Database Patterns
Common patterns for integrating databases with Expanso Edge pipelines.
Edge Database Caching
Cache cloud data locally at the edge for fast access and offline capability.
When to use:
- Reduce cloud database query costs
- Enable offline operation
- Minimize latency for frequently-accessed data
Example: Cache product catalog from cloud MySQL to local SQLite:
# Sync product data from cloud to edge
input:
sql_select:
driver: mysql
dsn: user:pass@tcp(cloud-mysql.example.com:3306)/products_db
table: products
columns: ['id', 'name', 'price', 'stock', 'updated_at']
where: updated_at > ?
args_mapping: 'root = [ meta("last_sync").or(now().ts_sub("24h")) ]'
pipeline:
processors:
- mapping: |
root.product_id = this.id
root.name = this.name
root.price_cents = (this.price * 100).round()

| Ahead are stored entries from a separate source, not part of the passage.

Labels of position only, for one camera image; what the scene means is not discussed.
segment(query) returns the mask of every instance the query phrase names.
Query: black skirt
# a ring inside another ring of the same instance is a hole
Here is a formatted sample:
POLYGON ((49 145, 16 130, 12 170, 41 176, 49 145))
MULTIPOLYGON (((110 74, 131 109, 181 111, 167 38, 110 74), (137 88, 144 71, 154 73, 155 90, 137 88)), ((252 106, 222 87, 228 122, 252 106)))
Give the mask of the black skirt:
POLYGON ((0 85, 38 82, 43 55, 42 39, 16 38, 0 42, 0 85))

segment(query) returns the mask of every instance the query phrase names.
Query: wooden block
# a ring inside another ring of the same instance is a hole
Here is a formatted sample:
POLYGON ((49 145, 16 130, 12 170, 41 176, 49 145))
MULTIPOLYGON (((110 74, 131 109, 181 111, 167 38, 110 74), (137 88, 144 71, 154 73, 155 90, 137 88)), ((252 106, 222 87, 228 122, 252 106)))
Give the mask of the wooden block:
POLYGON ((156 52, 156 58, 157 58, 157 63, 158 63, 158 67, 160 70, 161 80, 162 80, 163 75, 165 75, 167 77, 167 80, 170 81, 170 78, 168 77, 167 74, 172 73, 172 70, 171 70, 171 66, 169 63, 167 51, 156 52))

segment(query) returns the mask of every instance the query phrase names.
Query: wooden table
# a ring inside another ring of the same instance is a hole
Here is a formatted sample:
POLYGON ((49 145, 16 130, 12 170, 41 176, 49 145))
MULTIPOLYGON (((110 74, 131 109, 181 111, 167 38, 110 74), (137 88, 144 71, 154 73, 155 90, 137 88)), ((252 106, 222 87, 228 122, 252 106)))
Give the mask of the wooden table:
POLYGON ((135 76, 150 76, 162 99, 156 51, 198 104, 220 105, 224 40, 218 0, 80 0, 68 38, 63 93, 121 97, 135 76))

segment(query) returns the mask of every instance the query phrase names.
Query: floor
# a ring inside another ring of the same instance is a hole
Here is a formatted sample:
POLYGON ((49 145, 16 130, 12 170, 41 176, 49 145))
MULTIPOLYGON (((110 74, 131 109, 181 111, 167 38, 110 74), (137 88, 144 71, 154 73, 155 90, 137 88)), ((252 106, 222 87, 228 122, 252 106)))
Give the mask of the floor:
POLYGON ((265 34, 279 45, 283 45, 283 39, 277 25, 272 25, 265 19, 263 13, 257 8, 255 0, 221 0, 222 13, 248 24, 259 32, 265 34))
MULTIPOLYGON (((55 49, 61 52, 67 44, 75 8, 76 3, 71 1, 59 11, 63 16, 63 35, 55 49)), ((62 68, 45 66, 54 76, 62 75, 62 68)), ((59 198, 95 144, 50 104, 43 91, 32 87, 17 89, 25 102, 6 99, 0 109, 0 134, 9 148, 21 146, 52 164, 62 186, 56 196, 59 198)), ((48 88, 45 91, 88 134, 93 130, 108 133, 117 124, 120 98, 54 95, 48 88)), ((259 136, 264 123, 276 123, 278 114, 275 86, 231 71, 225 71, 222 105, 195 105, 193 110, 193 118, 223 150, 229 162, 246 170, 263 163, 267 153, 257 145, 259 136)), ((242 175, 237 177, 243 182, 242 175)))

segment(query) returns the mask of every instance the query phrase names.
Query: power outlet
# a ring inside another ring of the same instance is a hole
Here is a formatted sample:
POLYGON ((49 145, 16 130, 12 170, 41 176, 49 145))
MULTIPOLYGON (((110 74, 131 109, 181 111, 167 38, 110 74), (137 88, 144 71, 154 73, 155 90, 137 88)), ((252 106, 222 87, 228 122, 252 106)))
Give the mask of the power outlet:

root.in_stock = this.stock > 0
root.synced_at = now()
output:
broker:
pattern: fan_out
outputs:
# Write to local SQLite cache
- sql_insert:
driver: sqlite
dsn: 'file:///var/lib/expanso/cache.db?_journal_mode=WAL'
table: products
columns: ['product_id', 'name', 'price_cents', 'in_stock', 'synced_at']
args_mapping: 'root = [ this.product_id, this.name, this.price_cents, this.in_stock, this.synced_at ]'
suffix: 'ON CONFLICT(product_id) DO UPDATE SET name=excluded.name, price_cents=excluded.price_cents, in_stock=excluded.in_stock, synced_at=excluded.synced_at'
init_statement: |
CREATE TABLE IF NOT EXISTS products (
product_id TEXT PRIMARY KEY,
name TEXT NOT NULL,
price_cents INTEGER NOT NULL,
in_stock BOOLEAN NOT NULL,
synced_at DATETIME NOT NULL
);
batching:
count: 100
period: 5s
# Track sync time
- mapping: 'meta last_sync = this.synced_at'
Query the cache:
input:
http_server:
path: /api/products/:id
pipeline:
processors:
- mapping: 'root.product_id = meta("http_server_request_path").re_replace("/api/products/", "")'
- sql_select:
driver: sqlite
dsn: 'file:///var/lib/expanso/cache.db?mode=ro'
table: products
columns: ['product_id', 'name', 'price_cents', 'in_stock']
where: product_id = ?
args_mapping: 'root = [ this.product_id ]'
result_codec: json
- mapping: |
root = if this.length() > 0 {
this.index(0).assign({"price": this.index(0).price_cents / 100})
} else {
{"error": "Product not found"}
}
output:
sync_response: {}
Database-to-Database Replication
Replicate data between databases for multi-cloud, backup, or analytics.
When to use:
- Multi-cloud deployments
- Disaster recovery
- Separate operational and analytical databases
- Data migration
Example: Replicate orders from PostgreSQL to MySQL:
input:
sql_select:
driver: postgres
dsn: postgres://user:pass@source-db:5432/orders?sslmode=require
table: orders
columns: ['order_id', 'customer_id', 'amount', 'status', 'created_at']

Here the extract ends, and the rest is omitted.